Editorial "Estadão" 14/01/10
Acuado pela ampla reação contrária ao Programa Nacional dos Direitos Humanos — criticado até por ministros —, o presidente Luiz Inácio Lula da Silva decidiu recuar para evitar custos políticos maiores, mas procurou poupar a ministra-chefe da Casa Civil, Dilma Rousseff, sua candidata à Presidência da República. Ela é, no entanto, pelo menos tão responsável quanto o secretário de Direitos Humanos, Paulo Vannuchi, pelo embaraço causado ao presidente. De certo modo, sua responsabilidade é maior, porque cabe à Casa Civil a avaliação final de qualquer projeto encaminhado ao chefe do governo.
Segundo informação daquela Pasta, só os aspectos legais do programa foram analisados. Isso equivale à confissão de uma falha. É função do gabinete civil não só a "verificação prévia da constitucionalidade e da legalidade dos atos presidenciais", mas também a "análise do mérito, da oportunidade e da compatibilidade das propostas, inclusive das matérias em tramitação no Congresso Nacional, com as diretrizes governamentais". Não é preciso pesquisar a legislação para descobrir esses dados. Tudo isso está nas páginas da Casa Civil, facilmente acessíveis pelo site do Palácio do Planalto.

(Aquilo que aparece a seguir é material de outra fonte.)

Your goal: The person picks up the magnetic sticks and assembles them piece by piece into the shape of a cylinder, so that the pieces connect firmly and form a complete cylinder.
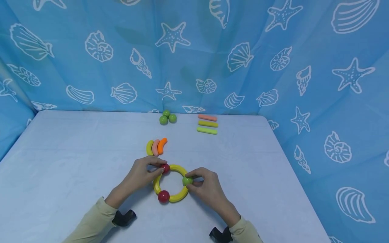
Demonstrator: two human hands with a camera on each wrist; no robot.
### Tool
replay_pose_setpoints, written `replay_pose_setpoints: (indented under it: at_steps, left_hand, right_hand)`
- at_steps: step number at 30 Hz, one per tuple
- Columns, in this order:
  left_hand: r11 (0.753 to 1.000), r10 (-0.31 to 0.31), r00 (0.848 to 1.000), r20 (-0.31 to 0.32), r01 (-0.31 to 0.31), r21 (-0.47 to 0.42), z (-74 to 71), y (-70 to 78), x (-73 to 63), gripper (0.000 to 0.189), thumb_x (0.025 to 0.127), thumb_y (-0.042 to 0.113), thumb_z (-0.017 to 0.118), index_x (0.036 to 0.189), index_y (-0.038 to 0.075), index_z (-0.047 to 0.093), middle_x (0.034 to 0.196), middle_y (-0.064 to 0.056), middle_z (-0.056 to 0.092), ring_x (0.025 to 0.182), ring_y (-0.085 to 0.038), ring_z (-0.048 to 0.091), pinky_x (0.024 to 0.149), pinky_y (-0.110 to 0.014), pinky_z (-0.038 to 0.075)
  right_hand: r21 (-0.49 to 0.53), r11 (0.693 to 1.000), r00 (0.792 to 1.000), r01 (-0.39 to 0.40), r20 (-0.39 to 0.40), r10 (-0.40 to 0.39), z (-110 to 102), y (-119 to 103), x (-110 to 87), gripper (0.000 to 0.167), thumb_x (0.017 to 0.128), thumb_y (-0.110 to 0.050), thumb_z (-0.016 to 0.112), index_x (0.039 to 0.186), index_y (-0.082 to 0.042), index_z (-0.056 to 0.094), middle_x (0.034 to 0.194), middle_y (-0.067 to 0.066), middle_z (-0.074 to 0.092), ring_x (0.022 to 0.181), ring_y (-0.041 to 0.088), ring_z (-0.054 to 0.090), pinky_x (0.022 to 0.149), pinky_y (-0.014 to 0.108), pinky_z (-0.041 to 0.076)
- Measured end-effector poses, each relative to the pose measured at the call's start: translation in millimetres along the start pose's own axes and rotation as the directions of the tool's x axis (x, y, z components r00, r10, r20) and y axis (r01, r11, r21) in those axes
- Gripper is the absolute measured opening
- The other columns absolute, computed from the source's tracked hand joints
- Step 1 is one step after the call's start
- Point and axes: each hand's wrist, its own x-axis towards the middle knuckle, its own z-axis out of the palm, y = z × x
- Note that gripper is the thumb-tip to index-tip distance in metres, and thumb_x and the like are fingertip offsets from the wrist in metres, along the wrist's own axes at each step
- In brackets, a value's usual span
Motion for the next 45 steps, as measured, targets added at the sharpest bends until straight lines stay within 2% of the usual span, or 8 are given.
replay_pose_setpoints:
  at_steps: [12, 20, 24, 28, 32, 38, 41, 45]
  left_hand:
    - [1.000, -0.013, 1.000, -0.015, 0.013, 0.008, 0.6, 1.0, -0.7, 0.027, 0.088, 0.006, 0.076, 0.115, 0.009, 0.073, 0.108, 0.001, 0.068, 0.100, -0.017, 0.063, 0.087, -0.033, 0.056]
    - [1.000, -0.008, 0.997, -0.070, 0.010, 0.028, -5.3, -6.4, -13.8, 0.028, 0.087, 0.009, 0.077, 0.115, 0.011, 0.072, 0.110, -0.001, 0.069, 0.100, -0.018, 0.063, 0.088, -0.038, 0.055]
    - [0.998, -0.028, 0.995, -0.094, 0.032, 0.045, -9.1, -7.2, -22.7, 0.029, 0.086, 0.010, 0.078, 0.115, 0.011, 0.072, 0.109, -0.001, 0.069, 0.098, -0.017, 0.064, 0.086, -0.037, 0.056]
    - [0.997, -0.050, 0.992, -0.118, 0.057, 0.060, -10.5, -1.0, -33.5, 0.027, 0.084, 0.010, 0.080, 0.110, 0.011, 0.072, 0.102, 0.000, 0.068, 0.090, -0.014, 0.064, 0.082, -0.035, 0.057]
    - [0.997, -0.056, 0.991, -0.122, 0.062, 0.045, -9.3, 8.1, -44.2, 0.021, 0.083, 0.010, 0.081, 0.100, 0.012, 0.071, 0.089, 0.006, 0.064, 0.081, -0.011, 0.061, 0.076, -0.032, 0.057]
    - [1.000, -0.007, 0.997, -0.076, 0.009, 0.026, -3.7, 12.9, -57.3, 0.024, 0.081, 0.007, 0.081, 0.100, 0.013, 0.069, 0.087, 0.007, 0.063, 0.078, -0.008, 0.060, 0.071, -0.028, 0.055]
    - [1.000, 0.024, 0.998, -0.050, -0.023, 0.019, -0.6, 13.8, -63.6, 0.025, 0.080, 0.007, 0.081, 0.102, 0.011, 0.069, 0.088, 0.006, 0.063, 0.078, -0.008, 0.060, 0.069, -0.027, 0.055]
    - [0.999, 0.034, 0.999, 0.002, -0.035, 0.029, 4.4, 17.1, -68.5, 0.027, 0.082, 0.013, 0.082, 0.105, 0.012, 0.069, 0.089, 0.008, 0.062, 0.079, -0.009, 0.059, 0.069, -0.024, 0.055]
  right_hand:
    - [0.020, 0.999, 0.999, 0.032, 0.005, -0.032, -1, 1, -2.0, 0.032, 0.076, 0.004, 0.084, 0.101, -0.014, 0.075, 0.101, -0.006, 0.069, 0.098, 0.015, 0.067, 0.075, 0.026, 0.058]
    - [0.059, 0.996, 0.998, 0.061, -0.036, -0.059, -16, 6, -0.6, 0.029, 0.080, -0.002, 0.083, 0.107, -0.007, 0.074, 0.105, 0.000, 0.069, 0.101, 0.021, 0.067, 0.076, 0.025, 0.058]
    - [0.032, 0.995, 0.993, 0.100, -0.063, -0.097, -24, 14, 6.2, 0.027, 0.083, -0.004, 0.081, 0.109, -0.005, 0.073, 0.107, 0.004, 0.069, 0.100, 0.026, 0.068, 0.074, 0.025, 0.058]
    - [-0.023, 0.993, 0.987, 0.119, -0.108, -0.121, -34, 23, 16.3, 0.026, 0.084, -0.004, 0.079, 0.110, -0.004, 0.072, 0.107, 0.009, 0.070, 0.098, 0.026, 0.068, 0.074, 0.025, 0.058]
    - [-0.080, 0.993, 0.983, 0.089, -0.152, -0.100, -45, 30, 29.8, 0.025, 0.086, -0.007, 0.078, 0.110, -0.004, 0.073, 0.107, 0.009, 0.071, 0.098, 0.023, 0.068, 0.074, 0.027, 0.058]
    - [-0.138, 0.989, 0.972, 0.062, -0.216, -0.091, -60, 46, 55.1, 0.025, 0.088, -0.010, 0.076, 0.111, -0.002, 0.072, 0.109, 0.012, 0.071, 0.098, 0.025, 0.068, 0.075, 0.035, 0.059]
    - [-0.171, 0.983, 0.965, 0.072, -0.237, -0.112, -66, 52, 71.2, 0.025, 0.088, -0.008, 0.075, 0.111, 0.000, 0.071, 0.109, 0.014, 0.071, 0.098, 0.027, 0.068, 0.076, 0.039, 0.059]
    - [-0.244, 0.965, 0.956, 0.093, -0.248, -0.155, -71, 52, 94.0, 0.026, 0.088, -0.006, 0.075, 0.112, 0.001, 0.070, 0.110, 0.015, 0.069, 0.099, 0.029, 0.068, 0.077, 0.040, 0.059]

Não tem sentido, em termos administrativos, lançar sobre o secretário Paulo Vannuchi toda a responsabilidade pela desastrosa publicação do decreto sobre o Programa Nacional de Direitos Humanos. O secretário fez um péssimo trabalho em todos os sentidos — muito ruim como projeto para o País e politicamente custoso para o governo —, mas o texto foi submetido a uma instância intermediária, antes de chegar ao chefe de governo. O presidente alegou ter assinado sem ler. Não explicou se o fez por aversão à leitura, mas, de toda forma, deve ter confiado no trabalho de seus auxiliares. Se confiou, errou.
Com esse escorregão, a ministra Dilma Rousseff demonstrou de forma irrefutável seu despreparo para mais um cargo federal. Já havia mostrado sua inépcia ao chefiar o Ministério de Minas e Energia, onde sua gestão foi abaixo de inexpressiva. Chamada para a Casa Civil, foi desde o início poupada, pelo presidente, de toda a responsabilidade pela articulação política. Foi-lhe atribuída a gerência dos investimentos federais e, em 2007, o presidente Lula entregou-lhe a coordenação do Programa de Aceleração do Crescimento (PAC). Mais que isso, ele a nomeou "mãe do PAC". Mais uma vez a ministra demonstrou sua inépcia gerencial, desmentindo novamente sua injustificável fama de executiva.
No ano passado — o de melhor desempenho na execução das obras —, o Tesouro desembolsou apenas 65% do valor previsto no Orçamento para o programa. Além disso, pouco mais de metade do total desembolsado correspondeu a restos a pagar. Mas o presidente Lula ainda não está saciado. Persistente, decidiu proporcionar à ministra Dilma Rousseff a oportunidade invejável de exibir sua inépcia no posto mais alto da administração nacional, a Presidência da República. Se Lula tiver sucesso, terá contribuído de forma notável para a revisão do Peter Principle, divulgado em 1969 pelo professor Lawrence Johnston Peter: "Numa hierarquia, todo funcionário tende a subir até seu nível de incompetência." Na formulação revista, ampliada e já comprovada em parte, a ascensão pode continuar por níveis de incompetência cada vez mais altos e mais perigosos para a organização — ou, neste caso, para o País.
Não se sabe se Lula conseguirá transferir para sua candidata prestígio suficiente para permitir sua eleição. Neste momento, ele está empenhado em transferir-lhe um de seus atributos mais invejáveis, semelhante à propriedade principal das panelas teflon. Graças a essa propriedade, nenhum escândalo grudou em sua figura e nenhum erro importante maculou sua imagem, pelo menos perante uma grande parcela dos cidadãos. Ao isentar a chefe da Casa Civil de responsabilidade pelo desastroso decreto, Lula procura transformá-la numa candidata igualmente imune a prejuízos de imagem. Na terça-feira, por exemplo, ele a conduziu ao primeiro grande evento eleitoral de 2010, em Brasília, perante uma plateia de prefeitos, governadores e parlamentares. A cerimônia teve até beija-mão, protagonizado pelo presidente do Congresso, senador José Sarney. Foram liberados na ocasião R$ 3 bilhões para prefeituras, destinados ao programa de habitação popular. Um grande investimento, sem dúvida — pelo menos na candidatura oficial.